Ob denn die Bürger mündig genug sind?

Alleine schon, dass diese Frage gestellt wird, könnte einem zu denken geben. Sie taucht ja nicht nur auf, wenn es um ein Bedingungsloses Grundeinkommen geht, sie gehört zu den Standardbedenken, wenn die Sprache auf direkte Demokratie kommt – in Deutschland, in der Schweiz nicht. Genau diese Frage stellte kürzlich ein Kollege aus der Wissenschaft in einer Diskussionsrunde über Bedingungsloses Grundeinkommen. Im Raum standen Bedenken, wie denn wohl mit den Freiräumen umgegangen würde, wenn ein BGE eingeführt wäre; ob denn wohl die Freiheit nur eine Freiheit dazu wäre, die meiste Zeit World of Warcraft zu spielen?

Besonders häufig wird dies dann in Verbindung mit pubertierenden Kindern gebracht, durchaus auch den eigenen, mit denen man sich ja manches Wortgefecht liefern müsse und die so gar nicht dem folgen wollen, was man selbst für ungeheuer bedeutend hält. Vielleicht käme man mit den eigenen Bedenken weiter, wenn man sich klar machte, in welcher Lebensphase Adoleszente sind, dass sie gerade ihren Platz in der Erwachsenenwelt zu finden suchen – Erwachsene, die es ihnen nicht gerade leicht machen durch den Erwartungsdruck, den sie ausüben. Man könnte sich ein wenig kundig machen, eventuell bei Einsichten aus Forschung über kindliche Entwicklung (vielleicht hier, hier oder hier).

Nachdem der Kollege in unserem Gespräch diese Bedenken geäußert hatte, meinte ich, das sei doch ein weitreichender Einwand. Müsste dieser Einwand ihn, also den Kollegen, nicht dazu führen, Artikel 20 (2) GG in Frage zu stellen, denn er bestimmt schließlich, dass alle „Staatsgewalt vom Volke ausgehe“ und das Volk seien die Staatsbürger. Mündigkeit ist das Fundament der Demokratie. Da stutzte er, der Gedanke war ihm offenbar fremd, wie er, meiner Erfahrung nach vielen fremd ist.

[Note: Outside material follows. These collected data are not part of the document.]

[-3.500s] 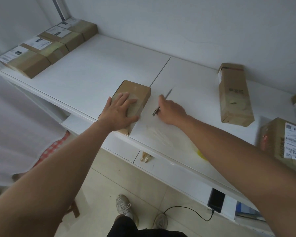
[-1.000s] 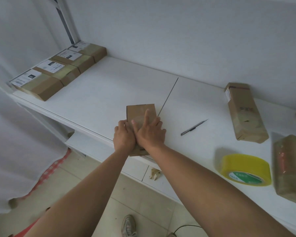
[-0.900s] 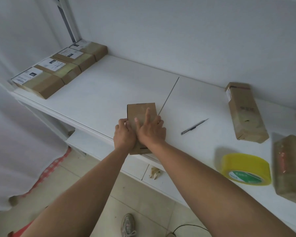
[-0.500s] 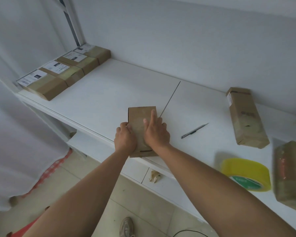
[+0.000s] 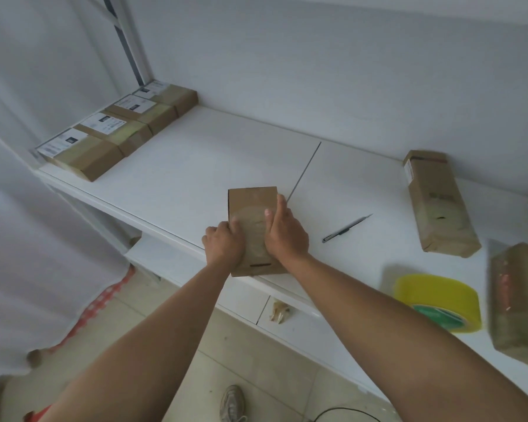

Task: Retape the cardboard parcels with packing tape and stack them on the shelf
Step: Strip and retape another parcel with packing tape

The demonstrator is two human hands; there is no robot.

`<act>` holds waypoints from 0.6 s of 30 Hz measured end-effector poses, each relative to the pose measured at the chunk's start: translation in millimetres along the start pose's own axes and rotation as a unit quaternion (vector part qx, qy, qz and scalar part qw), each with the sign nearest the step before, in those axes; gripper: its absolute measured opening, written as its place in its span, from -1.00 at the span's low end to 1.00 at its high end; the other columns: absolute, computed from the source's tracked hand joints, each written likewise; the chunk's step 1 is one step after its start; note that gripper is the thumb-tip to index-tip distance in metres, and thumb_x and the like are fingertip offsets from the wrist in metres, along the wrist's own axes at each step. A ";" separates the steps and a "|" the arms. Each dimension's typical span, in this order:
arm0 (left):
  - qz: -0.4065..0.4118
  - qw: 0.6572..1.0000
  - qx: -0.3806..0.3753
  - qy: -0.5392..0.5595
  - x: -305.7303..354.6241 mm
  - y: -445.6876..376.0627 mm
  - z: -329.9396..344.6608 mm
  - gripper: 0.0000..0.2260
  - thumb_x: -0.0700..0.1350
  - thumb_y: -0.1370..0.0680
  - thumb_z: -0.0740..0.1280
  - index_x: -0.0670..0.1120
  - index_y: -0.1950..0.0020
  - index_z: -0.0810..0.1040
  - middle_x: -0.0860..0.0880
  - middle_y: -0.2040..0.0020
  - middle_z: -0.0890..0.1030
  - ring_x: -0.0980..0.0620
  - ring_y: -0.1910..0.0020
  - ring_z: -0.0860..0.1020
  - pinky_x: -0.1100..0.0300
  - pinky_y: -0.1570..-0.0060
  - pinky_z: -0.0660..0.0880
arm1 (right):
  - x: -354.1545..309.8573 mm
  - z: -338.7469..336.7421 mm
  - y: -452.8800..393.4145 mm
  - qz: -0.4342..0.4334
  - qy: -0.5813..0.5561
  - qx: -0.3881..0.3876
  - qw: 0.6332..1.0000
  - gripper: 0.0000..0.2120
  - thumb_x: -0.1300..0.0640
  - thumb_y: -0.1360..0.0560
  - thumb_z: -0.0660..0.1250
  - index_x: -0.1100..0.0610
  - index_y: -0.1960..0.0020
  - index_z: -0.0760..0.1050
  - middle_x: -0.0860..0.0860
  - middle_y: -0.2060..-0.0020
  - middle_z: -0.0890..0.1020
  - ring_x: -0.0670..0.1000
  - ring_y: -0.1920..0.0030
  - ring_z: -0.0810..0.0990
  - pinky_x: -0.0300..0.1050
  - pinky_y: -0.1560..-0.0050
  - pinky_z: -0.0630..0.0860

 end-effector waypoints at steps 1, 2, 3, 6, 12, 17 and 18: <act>-0.010 0.999 -0.006 0.051 -2.4 2.5 -0.7 -0.52 0.19 -0.63 0.03 -0.08 -0.38 0.44 -0.17 -0.24 0.48 -0.22 -0.29 0.40 -0.13 -0.36 0.31 | 0.0 -3.6 2.2 0.006 -0.028 0.006 1.000 -0.47 -0.10 -0.69 -0.07 0.09 -0.58 0.02 0.11 -0.42 0.42 0.25 -0.26 0.51 0.12 -0.11 0.45; -0.015 0.993 -0.018 0.111 -2.4 5.2 -0.2 -0.51 0.26 -0.59 0.07 0.00 -0.39 0.39 -0.12 -0.19 0.53 -0.19 -0.23 0.48 -0.16 -0.30 0.41 | 0.1 -8.9 4.1 0.014 -0.058 0.017 0.998 -0.48 -0.10 -0.69 -0.05 0.10 -0.58 0.04 0.11 -0.43 0.42 0.24 -0.28 0.50 0.12 -0.14 0.45; -0.020 0.984 -0.031 0.176 0.8 10.9 0.7 -0.53 0.29 -0.58 0.11 0.08 -0.40 0.32 -0.08 -0.13 0.56 -0.14 -0.14 0.55 -0.16 -0.20 0.51 | 0.9 -14.6 5.2 0.027 -0.090 0.026 0.995 -0.48 -0.10 -0.69 -0.04 0.10 -0.58 0.05 0.10 -0.43 0.44 0.23 -0.29 0.50 0.11 -0.15 0.44; -0.023 0.961 -0.045 0.272 17.8 27.4 -1.8 -0.56 0.28 -0.58 0.22 0.16 -0.37 0.21 -0.05 -0.04 0.57 -0.08 0.00 0.61 -0.12 -0.04 0.62 | 13.4 -22.1 5.6 0.120 -0.203 0.008 0.972 -0.46 -0.18 -0.67 -0.06 0.10 -0.54 0.12 0.15 -0.36 0.50 0.24 -0.31 0.49 0.10 -0.20 0.40; 0.062 0.972 0.048 0.222 59.6 56.6 -23.9 -0.57 0.26 -0.57 0.28 -0.02 -0.26 0.43 0.09 0.06 0.55 0.11 0.10 0.58 0.15 0.18 0.55 | 15.9 -48.9 12.8 0.145 -0.266 -0.011 0.953 -0.32 -0.34 -0.62 -0.16 0.14 -0.30 0.43 0.15 -0.21 0.57 0.19 -0.20 0.53 0.07 -0.19 0.44; 0.080 0.927 -0.109 0.350 83.1 87.3 -12.5 -0.67 0.13 -0.54 0.41 0.16 -0.25 0.42 0.00 -0.13 0.64 -0.03 -0.08 0.66 -0.13 -0.08 0.62 | 20.9 -82.2 24.8 0.126 -0.299 0.028 0.946 -0.44 -0.30 -0.64 -0.11 0.11 -0.22 0.39 0.12 -0.12 0.57 0.19 -0.15 0.53 0.01 -0.02 0.35; 0.081 0.909 -0.160 0.377 89.4 96.0 -8.8 -0.67 0.08 -0.55 0.41 0.16 -0.28 0.43 0.01 -0.17 0.64 -0.03 -0.13 0.65 -0.15 -0.15 0.59 | 23.9 -86.5 27.0 0.126 -0.306 0.031 0.943 -0.44 -0.30 -0.64 -0.12 0.11 -0.22 0.40 0.13 -0.14 0.56 0.19 -0.17 0.52 0.01 -0.03 0.34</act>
Point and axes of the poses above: each hand's wrist, its own y-axis away from the middle knuckle, its own z-axis out of the palm, x = y × z, the point moved 10 cm from there along -y, towards the middle knuckle
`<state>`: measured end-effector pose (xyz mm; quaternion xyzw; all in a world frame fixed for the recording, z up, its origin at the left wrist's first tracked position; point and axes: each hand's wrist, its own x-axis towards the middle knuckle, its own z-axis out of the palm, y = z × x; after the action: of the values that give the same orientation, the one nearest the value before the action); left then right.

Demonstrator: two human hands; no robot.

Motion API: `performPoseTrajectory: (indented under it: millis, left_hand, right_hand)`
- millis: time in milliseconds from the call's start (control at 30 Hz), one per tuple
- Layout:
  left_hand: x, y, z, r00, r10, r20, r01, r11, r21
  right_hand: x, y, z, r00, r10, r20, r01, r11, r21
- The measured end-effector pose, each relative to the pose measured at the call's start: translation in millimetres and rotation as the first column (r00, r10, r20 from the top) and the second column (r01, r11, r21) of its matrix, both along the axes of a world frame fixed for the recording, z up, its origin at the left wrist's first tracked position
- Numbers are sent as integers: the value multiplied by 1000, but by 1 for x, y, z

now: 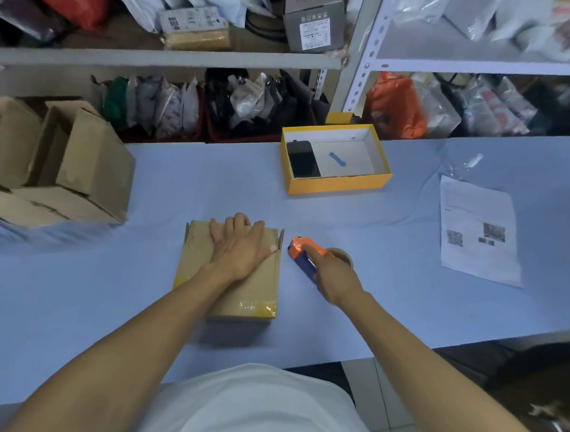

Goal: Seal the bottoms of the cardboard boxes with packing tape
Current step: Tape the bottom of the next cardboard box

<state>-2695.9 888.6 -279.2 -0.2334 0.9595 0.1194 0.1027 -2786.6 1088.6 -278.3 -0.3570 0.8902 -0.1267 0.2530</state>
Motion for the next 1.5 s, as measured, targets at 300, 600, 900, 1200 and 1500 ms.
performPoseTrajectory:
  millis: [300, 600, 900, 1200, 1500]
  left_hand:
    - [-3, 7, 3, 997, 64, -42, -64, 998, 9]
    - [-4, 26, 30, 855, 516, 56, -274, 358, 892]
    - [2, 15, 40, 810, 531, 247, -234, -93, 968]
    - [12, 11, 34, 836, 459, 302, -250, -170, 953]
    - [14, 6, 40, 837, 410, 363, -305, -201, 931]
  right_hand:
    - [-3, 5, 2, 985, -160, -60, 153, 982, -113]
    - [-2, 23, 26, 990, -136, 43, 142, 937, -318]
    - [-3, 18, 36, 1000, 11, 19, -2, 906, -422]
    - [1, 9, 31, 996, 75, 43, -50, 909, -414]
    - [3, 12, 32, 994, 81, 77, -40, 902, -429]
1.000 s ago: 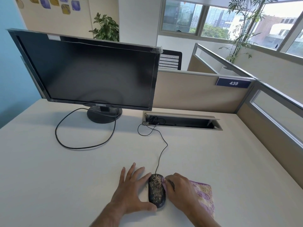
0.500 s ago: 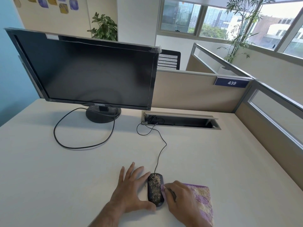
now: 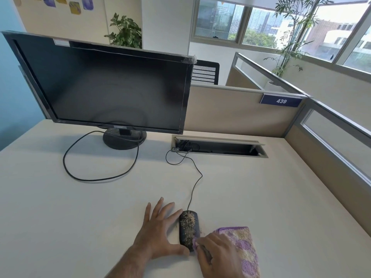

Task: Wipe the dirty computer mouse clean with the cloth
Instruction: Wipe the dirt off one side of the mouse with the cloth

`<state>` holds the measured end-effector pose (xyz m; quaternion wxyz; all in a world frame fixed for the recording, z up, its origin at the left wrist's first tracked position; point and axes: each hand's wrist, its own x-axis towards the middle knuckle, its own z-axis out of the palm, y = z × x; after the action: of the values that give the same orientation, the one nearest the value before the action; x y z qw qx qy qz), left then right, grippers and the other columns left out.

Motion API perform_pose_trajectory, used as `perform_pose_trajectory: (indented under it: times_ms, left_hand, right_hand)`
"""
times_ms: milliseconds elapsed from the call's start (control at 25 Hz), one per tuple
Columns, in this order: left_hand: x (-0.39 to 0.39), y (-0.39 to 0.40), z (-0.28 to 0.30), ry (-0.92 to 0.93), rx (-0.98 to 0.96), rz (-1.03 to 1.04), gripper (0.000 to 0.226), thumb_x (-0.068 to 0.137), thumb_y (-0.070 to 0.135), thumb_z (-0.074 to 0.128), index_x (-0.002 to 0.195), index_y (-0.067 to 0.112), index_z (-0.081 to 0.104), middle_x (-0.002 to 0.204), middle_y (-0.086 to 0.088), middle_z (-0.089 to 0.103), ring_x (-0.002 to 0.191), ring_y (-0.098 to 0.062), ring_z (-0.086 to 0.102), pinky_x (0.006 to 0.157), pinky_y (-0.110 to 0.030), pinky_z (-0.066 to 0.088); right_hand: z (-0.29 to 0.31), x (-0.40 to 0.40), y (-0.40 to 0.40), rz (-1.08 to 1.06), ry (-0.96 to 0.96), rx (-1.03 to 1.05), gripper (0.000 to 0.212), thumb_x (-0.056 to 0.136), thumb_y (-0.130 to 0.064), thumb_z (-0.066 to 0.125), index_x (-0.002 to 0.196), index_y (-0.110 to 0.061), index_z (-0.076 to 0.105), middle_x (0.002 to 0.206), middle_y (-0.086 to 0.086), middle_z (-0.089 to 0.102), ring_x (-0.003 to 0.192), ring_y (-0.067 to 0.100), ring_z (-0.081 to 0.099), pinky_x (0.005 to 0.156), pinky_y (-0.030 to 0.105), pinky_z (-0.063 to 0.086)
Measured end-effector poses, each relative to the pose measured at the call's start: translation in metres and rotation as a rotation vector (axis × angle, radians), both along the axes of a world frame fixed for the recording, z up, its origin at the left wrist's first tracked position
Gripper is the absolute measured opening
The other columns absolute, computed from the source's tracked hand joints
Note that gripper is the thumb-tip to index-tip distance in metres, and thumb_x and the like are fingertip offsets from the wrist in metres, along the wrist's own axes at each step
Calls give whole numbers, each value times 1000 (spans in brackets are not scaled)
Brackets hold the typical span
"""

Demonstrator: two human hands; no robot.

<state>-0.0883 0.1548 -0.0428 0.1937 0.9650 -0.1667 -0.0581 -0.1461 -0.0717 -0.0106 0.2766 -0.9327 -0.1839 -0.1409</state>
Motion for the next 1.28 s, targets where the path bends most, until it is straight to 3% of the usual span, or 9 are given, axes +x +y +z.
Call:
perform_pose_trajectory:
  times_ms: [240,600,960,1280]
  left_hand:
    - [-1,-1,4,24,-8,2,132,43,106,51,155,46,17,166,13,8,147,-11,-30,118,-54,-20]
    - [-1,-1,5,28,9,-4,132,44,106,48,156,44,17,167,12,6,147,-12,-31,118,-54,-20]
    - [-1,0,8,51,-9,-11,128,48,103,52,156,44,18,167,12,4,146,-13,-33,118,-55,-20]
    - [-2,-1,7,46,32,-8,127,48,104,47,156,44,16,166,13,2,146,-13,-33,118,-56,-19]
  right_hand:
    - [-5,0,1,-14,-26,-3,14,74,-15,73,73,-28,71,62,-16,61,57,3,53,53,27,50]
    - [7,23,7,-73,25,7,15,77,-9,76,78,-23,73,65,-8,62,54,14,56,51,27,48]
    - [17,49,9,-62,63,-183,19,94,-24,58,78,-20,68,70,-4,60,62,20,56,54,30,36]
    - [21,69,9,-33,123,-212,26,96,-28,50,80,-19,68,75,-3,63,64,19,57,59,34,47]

Man kann doch nicht Mündigkeit unter Vorbehalt praktizieren, sie also so lange voraussetzen, wie Wohlverhalten erfolgt, und in Abrede stellen, wo keines vorliegt. Das ist letztlich pädagogisierende Entmündigung. Es gibt nicht ein bißchen Demokratie oder temporäre Demokratie für ausgewählte Mitglieder – es gibt sie nur ganz oder gar nicht.

Es nimmt also nicht Wunder, dass Vorbehalte gegenüber der Demokratie sich genauso gegenüber dem BGE zeigen. Dabei ist das Menschenbild des BGE nicht irgend ein ausgedachtes, sondern ein brute fact, eine Tatsache, und zwar eine Tatsache unserer politischen Ordnung. Wer das als ideologisch oder philosophisch abtut, muss sich fragen lassen, wie er zur Demokratie steht. Vielleicht doch besser abschaffen, zumindest einschränken, auf Arbeitswilligkeit gründen?